Final answer:
The equation for the plane that contains the given line and is perpendicular to the provided plane is 8x + 5y - 7z + 17 = 0.
Step-by-step explanation:
To find an equation for the plane that contains the line given by v = (−1, 1, 2) + t(7, 6, 2) and is perpendicular to the plane described by 8x + 5y − 7z + 8 = 0, we first need to understand that the normal vector of this plane will be parallel to the normal vector (8, 5, -7) of the given plane since both planes are perpendicular to each other.
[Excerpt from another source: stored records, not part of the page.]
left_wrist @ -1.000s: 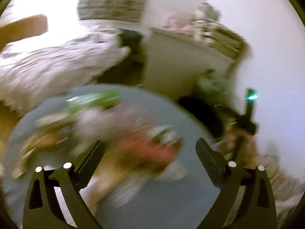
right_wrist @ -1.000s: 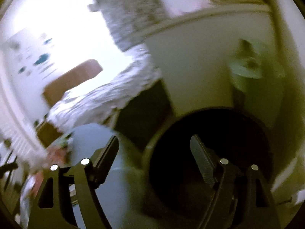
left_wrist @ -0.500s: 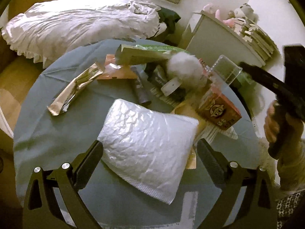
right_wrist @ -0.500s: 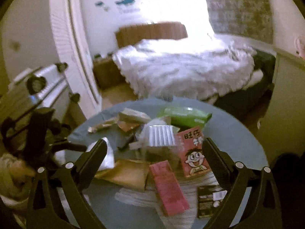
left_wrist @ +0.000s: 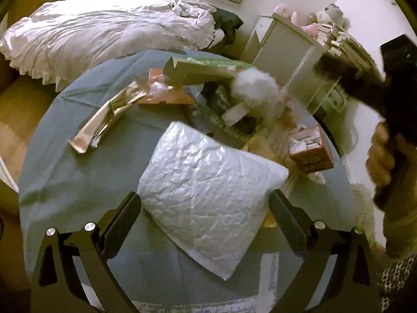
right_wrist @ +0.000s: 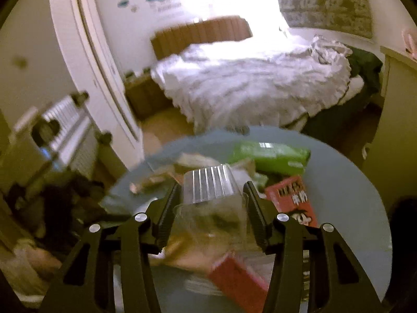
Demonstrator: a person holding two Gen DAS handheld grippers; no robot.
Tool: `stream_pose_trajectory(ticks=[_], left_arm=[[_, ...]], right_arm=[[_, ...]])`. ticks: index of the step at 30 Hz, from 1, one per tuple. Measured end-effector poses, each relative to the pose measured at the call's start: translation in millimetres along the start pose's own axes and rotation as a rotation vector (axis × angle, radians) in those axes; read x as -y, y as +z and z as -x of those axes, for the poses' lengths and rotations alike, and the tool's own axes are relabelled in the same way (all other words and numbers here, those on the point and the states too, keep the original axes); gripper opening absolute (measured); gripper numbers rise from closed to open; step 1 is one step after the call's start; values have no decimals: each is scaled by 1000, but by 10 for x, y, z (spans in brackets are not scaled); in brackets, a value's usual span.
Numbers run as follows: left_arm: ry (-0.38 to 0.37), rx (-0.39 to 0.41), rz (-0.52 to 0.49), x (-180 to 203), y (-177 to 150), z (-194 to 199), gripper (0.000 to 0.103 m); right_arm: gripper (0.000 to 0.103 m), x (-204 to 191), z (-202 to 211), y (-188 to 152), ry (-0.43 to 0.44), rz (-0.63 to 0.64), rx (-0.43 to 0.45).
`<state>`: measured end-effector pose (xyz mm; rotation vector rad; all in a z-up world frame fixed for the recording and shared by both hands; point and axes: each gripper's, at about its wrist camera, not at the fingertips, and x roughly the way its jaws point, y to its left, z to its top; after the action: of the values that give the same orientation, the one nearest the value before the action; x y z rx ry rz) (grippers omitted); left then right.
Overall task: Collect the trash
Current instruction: 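Grasp the white bubble mailer with the left tool while the right tool grasps the clear plastic box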
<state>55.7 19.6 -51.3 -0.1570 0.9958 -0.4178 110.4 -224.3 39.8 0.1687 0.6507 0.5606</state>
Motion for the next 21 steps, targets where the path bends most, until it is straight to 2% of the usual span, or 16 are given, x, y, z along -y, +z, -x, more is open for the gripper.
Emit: stream_pose_trajectory(ticks=[4, 10, 13, 14, 15, 17, 21], left_arm=[[-5, -20, -28, 18, -23, -10, 98], [-12, -26, -14, 1, 15, -107, 98], [-36, -3, -56, 44, 31, -154, 97], [-46, 1, -64, 55, 41, -167, 85], [-54, 8, -66, 63, 49, -163, 64], [-81, 29, -48, 53, 77, -129, 47], [-81, 79, -30, 56, 123, -4, 38]], right_arm=[[51, -51, 346, 81, 45, -6, 119], [51, -47, 572, -44, 26, -10, 161], [51, 37, 626, -177, 17, -36, 160], [51, 73, 643, -227, 13, -50, 159], [51, 139, 671, -272, 9, -69, 160], [51, 225, 721, -362, 3, -95, 165], [51, 449, 877, -510, -3, -154, 194]])
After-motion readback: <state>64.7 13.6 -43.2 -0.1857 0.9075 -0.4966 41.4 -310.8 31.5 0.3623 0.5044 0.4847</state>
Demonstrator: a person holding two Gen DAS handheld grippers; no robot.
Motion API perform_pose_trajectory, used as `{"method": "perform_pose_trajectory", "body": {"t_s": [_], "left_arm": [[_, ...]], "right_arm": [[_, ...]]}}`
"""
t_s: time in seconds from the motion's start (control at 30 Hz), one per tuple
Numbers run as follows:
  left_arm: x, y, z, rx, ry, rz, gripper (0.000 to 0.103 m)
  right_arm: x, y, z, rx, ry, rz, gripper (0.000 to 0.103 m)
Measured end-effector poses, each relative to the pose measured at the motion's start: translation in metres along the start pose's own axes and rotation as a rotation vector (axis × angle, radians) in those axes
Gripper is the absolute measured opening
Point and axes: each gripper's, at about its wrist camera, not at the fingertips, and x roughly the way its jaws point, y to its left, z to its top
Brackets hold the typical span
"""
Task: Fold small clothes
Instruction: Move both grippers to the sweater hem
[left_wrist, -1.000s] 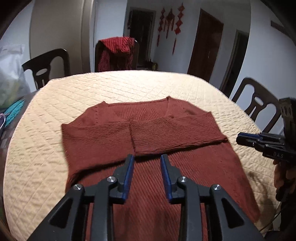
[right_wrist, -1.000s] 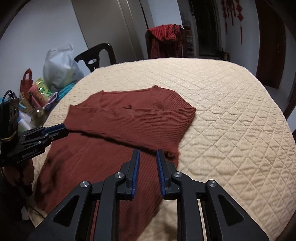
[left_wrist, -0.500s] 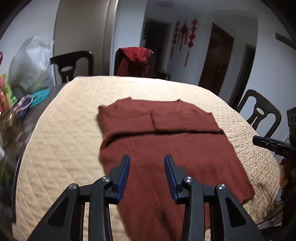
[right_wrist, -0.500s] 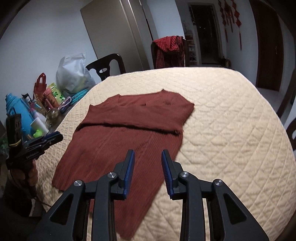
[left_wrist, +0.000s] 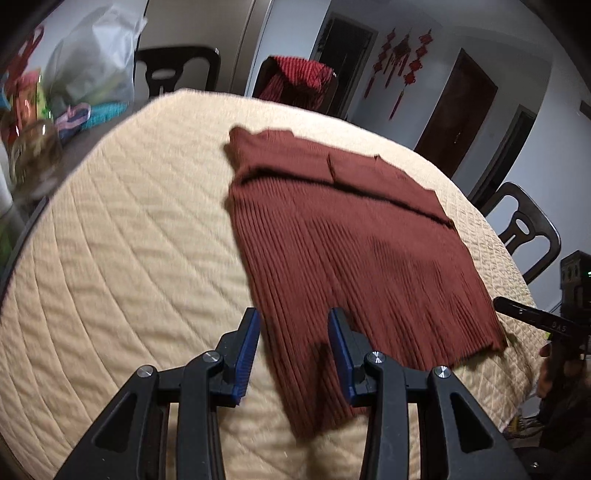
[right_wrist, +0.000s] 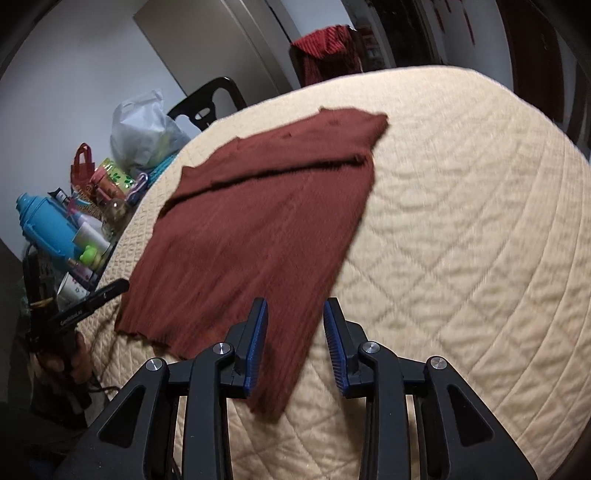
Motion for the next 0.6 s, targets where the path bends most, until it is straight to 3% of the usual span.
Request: {"method": "perform_pose_trajectory", "body": {"t_s": [0.27, 0.47, 0.53, 0.6], "left_arm": [[-0.009, -0.002, -0.017, -0.081, -0.007, -0.028, 0.041], [-0.004, -0.010, -0.015, -0.070, -0.025, 0.013, 0.039], [-0.003, -0.012, -0.014, -0.059, -0.027, 0.042, 0.030], [-0.003, -0.008, -0.014, -0.073, -0.024, 0.040, 0.011]], "right_arm": [[-0.001, 0.000, -0.015, 0.064, -0.001, 0.055, 0.040], [0.001, -0.007, -0.015, 0.141, -0.025, 0.095, 0.041], [0.001, -0.005, -0.014, 0.134, -0.024, 0.086, 0.040], [0.002, -0.003, -0.014, 0.121, -0.016, 0.078, 0.026]]}}
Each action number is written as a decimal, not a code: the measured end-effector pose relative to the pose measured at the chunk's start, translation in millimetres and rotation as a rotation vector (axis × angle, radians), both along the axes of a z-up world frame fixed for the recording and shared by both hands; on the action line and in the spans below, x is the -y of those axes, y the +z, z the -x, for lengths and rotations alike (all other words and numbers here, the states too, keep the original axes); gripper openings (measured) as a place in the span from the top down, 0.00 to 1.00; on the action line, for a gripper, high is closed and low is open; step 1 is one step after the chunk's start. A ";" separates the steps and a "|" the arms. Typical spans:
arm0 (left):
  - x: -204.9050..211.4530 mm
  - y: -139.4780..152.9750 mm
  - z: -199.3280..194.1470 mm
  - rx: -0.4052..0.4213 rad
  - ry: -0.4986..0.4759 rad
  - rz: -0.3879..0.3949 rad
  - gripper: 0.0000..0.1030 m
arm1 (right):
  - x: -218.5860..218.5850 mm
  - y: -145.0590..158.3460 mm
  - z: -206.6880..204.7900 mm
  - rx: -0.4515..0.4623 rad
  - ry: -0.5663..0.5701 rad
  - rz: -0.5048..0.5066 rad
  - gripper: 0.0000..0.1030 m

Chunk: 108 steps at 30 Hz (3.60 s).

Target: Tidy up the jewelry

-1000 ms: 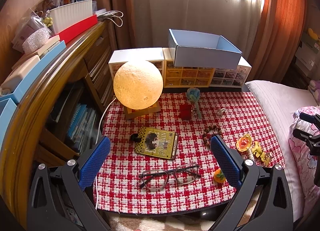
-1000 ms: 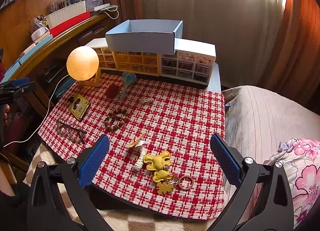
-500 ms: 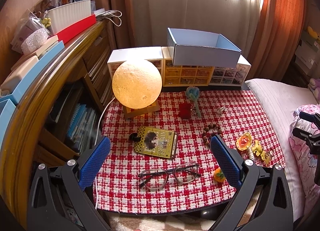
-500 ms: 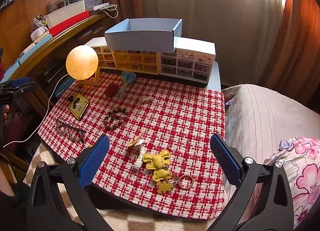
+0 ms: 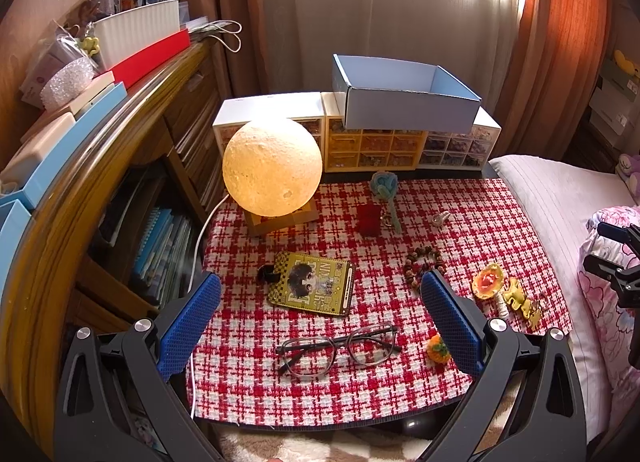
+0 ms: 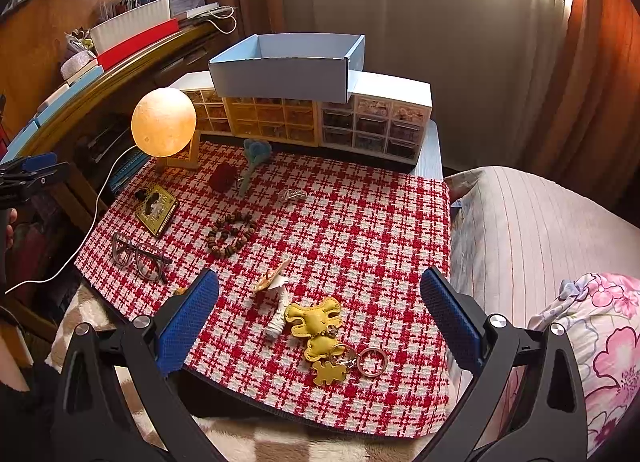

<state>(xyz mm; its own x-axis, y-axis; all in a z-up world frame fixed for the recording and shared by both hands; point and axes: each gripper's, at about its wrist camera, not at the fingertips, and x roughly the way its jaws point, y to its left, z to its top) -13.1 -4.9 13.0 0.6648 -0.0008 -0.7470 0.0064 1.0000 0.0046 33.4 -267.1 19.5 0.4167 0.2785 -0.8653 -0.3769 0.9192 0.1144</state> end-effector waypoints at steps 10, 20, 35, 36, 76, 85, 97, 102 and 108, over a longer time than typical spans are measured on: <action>1.9 -0.2 0.0 0.004 -0.010 0.016 0.03 | 7.2 -6.2 -1.4 0.100 0.006 -0.113 0.07; 6.1 -12.0 -8.1 -0.020 -0.053 0.059 0.03 | 22.6 -53.0 4.2 0.076 0.137 -0.103 0.07; 29.8 -27.3 -25.2 -0.061 -0.134 0.079 0.03 | 8.1 -122.5 21.9 -0.036 0.353 0.011 0.07; 30.0 -27.6 -25.6 -0.063 -0.136 0.080 0.03 | 8.7 -124.1 19.4 -0.048 0.350 0.001 0.07; 198.1 -90.0 -27.0 -0.331 -0.493 0.288 0.04 | 28.2 -147.2 -9.5 -0.173 0.267 -0.042 0.52; 223.2 -122.5 -31.6 -0.373 -0.380 0.325 0.14 | 40.4 -146.8 -12.3 -0.185 0.286 -0.137 0.52; 246.3 -154.7 -40.7 -0.408 -0.376 0.114 0.63 | 40.3 -147.2 -15.1 -0.194 0.382 -0.127 0.52; 254.7 -160.0 -46.2 -0.420 -0.401 0.065 0.73 | 35.8 -147.1 -19.3 -0.229 0.395 -0.095 0.52; 251.5 -175.1 -53.9 -0.449 -0.377 0.053 0.79 | 23.1 -146.6 -7.4 -0.174 0.438 0.022 0.52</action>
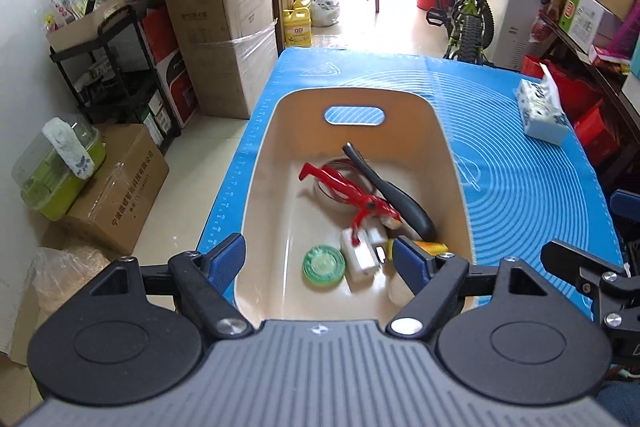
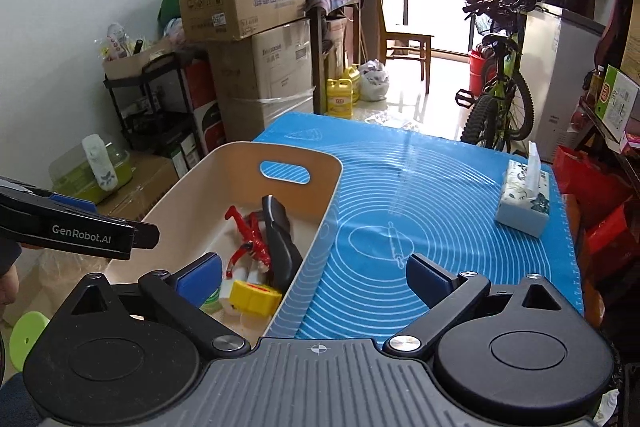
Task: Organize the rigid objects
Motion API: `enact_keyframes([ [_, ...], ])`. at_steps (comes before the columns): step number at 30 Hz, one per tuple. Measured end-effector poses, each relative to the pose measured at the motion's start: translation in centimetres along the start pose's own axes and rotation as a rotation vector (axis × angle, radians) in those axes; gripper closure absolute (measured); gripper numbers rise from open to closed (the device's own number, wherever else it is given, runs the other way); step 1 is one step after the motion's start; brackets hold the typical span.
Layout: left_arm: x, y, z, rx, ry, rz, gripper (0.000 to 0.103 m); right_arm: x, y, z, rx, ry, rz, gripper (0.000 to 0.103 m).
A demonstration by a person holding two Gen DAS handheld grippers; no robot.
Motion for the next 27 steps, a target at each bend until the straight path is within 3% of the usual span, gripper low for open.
enact_keyframes([
  [11,4.1,-2.0,-4.2,-0.014,-0.082,0.004,0.022,5.1,-1.5,-4.4,0.029,-0.018,0.03,0.003],
  [16,5.6,-2.9,-4.8,-0.088,-0.122,-0.008,0.022,7.5,-2.6,-5.4,0.012,-0.033,0.054,0.003],
  [23,8.2,-4.1,-4.5,-0.034,-0.12,0.0,0.022,10.8,-3.4,-5.8,0.026,-0.048,0.084,0.003],
  [27,10.2,-5.0,-3.4,-0.05,-0.124,0.025,0.022,12.6,-3.6,-5.5,0.019,-0.057,0.105,0.003],
])
Point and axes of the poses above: each gripper's, at about its wrist camera, not at the fingertips, and z roughly the way its jaws point, y to its left, x to its underside, the point moved 1 cm from there along z, roughly the way its jaws point, and after that the axes turned 10 degrees about y, right-handed, at the moved point
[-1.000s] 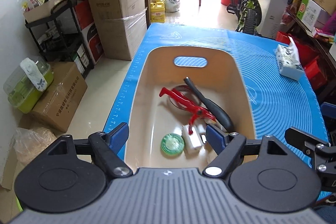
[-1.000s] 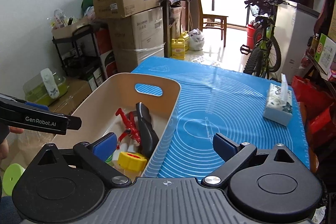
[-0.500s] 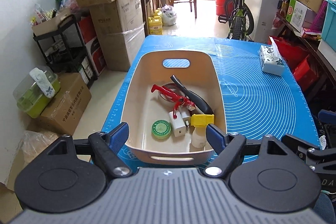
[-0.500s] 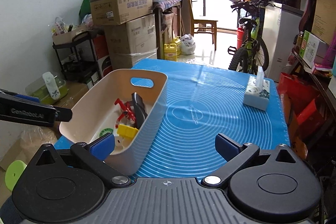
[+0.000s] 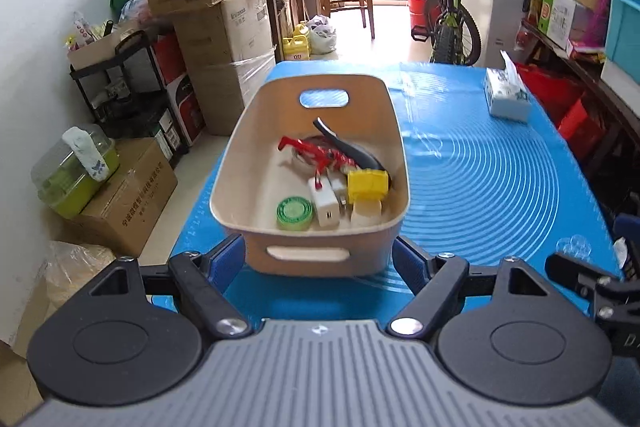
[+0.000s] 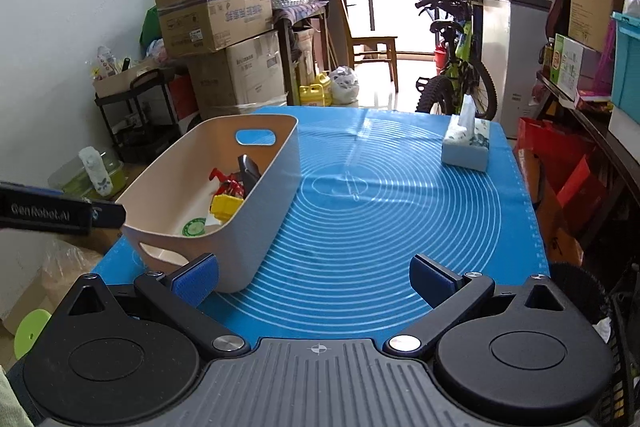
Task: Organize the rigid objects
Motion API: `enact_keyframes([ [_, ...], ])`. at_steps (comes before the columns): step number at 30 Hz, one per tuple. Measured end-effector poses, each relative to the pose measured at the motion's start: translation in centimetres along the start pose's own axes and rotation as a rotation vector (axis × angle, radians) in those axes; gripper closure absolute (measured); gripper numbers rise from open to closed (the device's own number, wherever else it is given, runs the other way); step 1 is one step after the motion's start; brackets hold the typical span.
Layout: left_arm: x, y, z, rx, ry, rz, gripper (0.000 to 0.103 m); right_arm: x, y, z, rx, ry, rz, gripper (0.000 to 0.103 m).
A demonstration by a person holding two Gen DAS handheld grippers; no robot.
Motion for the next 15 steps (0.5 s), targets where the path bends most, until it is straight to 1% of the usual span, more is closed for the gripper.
enact_keyframes([
  [4,1.6,-0.7,0.8,-0.006,0.005,0.009,0.022,1.4,0.5,0.1,0.012,-0.021,-0.033,0.003],
  [6,2.1,-0.9,1.2,-0.022,-0.001,0.01,0.022,1.7,0.5,0.0,0.013,-0.03,-0.034,0.003],
  [9,2.5,-0.7,1.6,-0.017,-0.005,-0.004,0.022,1.8,0.3,0.0,0.018,-0.039,-0.012,0.003],
  [12,2.9,-0.6,1.7,-0.021,-0.026,-0.011,0.022,2.2,-0.3,0.0,0.022,-0.046,0.021,0.003],
  [15,3.1,-0.7,1.8,-0.008,-0.037,-0.011,0.022,2.6,-0.4,0.5,0.019,-0.046,0.044,0.003],
])
Point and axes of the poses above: each gripper's, at about its wrist camera, not at the fingertips, and z roughly the way its jaws point, y to its left, x to its underside, the point moved 1 cm from there along z, roughly the way its jaws point, and after that the axes turned 10 degrees about y, right-handed, at the moved point
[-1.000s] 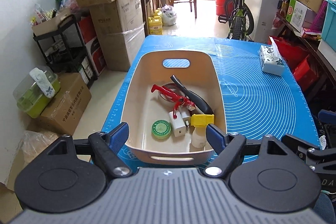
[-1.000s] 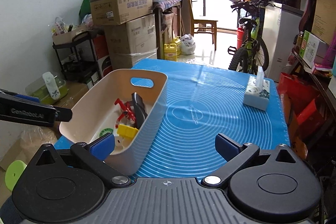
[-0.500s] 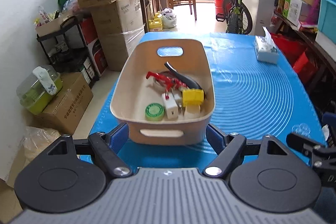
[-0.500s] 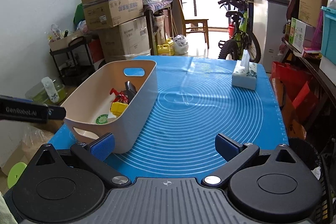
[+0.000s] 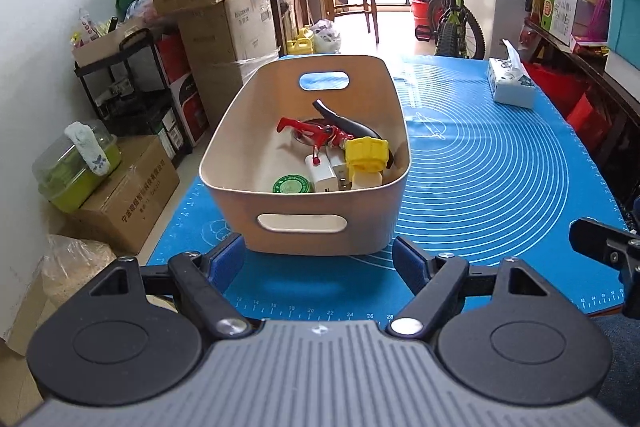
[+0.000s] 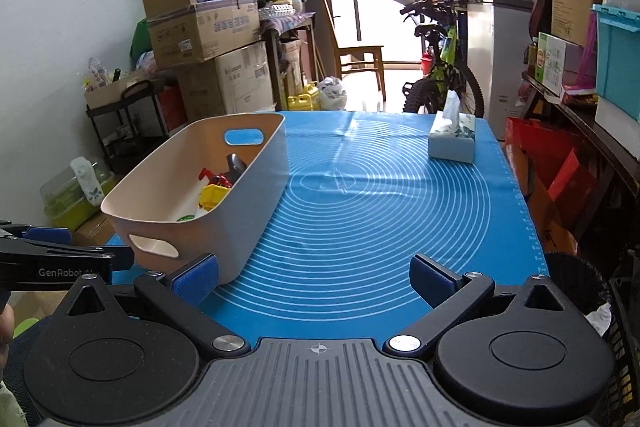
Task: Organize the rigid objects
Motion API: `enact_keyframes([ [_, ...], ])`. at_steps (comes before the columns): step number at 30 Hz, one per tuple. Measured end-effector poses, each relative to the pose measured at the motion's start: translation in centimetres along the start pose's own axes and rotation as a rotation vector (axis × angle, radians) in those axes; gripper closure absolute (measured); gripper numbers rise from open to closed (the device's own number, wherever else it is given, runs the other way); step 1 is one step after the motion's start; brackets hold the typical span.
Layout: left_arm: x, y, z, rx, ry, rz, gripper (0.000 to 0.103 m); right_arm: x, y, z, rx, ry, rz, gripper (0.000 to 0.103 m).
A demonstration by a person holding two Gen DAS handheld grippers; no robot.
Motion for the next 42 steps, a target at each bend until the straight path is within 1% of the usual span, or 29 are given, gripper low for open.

Knowing that the line lies on the required plane, we can use the point (−1, 1, 2) that the line passes through, along with the parallel normal vector, to write the equation of our plane. The general form of the equation of a plane is Ax + By + Cz + D = 0, where (A, B, C) is the normal vector to the plane. Substituting our point into the equation, we calculate the constant D.
Thus, the equation of our plane will be 8x + 5y − 7z + D = 0. Inserting the point (−1, 1, 2) into this equation gives us 8(-1) + 5(1) - 7(2) + D = 0, which simplifies to -8 + 5 - 14 + D = 0. Solving for D yields D = 17. Hence, the final equation of the plane is 8x + 5y − 7z + 17 = 0.